These are the key concepts you need to understand to accurately answer the question.

Magnetic Moment
The magnetic moment forms a crucial part of understanding magnetic fields generated by moving charges, such as electrons. In the Bohr model of the hydrogen atom, the magnetic moment (\( \mu \) ) arises because the electron orbits the proton. As the electron moves, it creates a loop current, generating a magnetic field. This field's strength and direction depend on the magnetic moment. The magnetic moment is calculated using the formula:
  • \( \mu = I \times A \)
where \( I \) is the current, and \( A \) is the area of the electron's orbit.
To find \( \mu \), you first determine the current, using the elementary charge over the orbital period. Then, find the area of the orbit by using the radius of the electron’s path, \( r \), in the equation \( A = \pi r^2 \).
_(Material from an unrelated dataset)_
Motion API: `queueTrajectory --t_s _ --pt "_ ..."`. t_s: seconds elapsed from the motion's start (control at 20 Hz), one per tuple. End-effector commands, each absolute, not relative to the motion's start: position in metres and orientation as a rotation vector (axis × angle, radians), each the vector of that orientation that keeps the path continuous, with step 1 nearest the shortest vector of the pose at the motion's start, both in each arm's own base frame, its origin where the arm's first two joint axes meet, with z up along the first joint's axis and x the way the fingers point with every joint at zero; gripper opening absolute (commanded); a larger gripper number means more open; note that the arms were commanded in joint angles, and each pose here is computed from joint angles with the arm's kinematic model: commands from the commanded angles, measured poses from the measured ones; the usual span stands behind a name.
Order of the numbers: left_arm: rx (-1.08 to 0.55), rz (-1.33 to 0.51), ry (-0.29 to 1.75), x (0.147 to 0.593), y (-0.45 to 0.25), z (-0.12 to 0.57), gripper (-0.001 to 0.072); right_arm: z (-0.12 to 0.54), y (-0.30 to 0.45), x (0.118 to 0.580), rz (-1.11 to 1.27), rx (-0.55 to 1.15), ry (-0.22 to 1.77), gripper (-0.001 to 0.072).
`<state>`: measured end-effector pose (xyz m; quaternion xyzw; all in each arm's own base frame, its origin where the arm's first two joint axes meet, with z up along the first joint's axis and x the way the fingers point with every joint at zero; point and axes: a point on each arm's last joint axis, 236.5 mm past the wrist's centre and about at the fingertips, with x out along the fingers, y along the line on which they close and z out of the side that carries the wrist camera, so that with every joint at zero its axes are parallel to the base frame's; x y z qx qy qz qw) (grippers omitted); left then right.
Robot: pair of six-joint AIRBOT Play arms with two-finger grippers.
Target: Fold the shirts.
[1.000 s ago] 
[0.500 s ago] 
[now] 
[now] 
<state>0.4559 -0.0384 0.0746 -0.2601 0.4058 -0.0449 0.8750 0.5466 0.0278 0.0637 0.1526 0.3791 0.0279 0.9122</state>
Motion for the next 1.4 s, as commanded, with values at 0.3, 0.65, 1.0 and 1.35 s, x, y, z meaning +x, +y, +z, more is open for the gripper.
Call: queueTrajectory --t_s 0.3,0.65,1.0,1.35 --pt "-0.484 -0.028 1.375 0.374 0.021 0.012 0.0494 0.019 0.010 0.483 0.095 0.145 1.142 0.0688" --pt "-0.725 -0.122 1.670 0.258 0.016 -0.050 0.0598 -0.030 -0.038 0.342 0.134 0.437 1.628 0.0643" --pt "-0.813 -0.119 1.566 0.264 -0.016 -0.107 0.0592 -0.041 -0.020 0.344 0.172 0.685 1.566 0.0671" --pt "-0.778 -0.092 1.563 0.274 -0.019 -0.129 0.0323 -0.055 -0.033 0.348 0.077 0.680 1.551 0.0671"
This calculation is essential in quantum physics for understanding atomic behaviors and interactions.
Current Loop
A current loop refers to a setup where moving charges form a closed path, generating a magnetic field. In the Bohr model, the electron revolving around the proton acts like a current loop. As the electron moves at a constant speed along its circular path, it creates an electrical current. This is because the circulating electron behaves like a tiny loop of current due to its perpetual motion in orbit.
The current (\( I \) ) is calculated using:
  • \( I = \frac{e}{T} \)
where (\( e \) ) is the elementary charge of the electron, and (\( T \) ) is the orbital period which is the time taken for one complete orbit. This current is small but significant enough to generate a magnetic field, influencing the magnetic properties of atoms.
Orbital Period
The orbital period represents the time it takes for the electron to complete one full journey around the nucleus. In the context of the Bohr model, determining this period helps in understanding how quickly the electron orbits in its path around the proton. It's a critical concept, as the frequency of orbit relates directly to the electron's energy state.
  • The orbital period, \( T \), is found using the formula: \( T = \frac{2\pi r}{v} \)
where \( r \) is the radius of the orbit, and \( v \) is the speed of the electron. Calculating the orbital period provides insights into the orbit dynamics and is key in any further calculations involving the magnetic moment and current loop.
Elementary Charge
The elementary charge is the constant that represents the amount of electric charge carried by a single proton or electron. Understanding this charge is essential in calculations involving electrical phenomena on atomic levels. The value is approximately \( 1.6 \times 10^{-19} \text{ C} \).
In the Bohr model, this value is pivotal when calculating the current (\( I \) ). This is because the moving electron, acting as a current loop, has its current deduced through:
  • \( I = \frac{e}{T} \)
where \( T \) is the previously calculated orbital period. Recognizing the role of this charge allows a deeper insight into how atomic particles interact electrically and magnetically, forming the foundational understanding of atomic structures and interactions.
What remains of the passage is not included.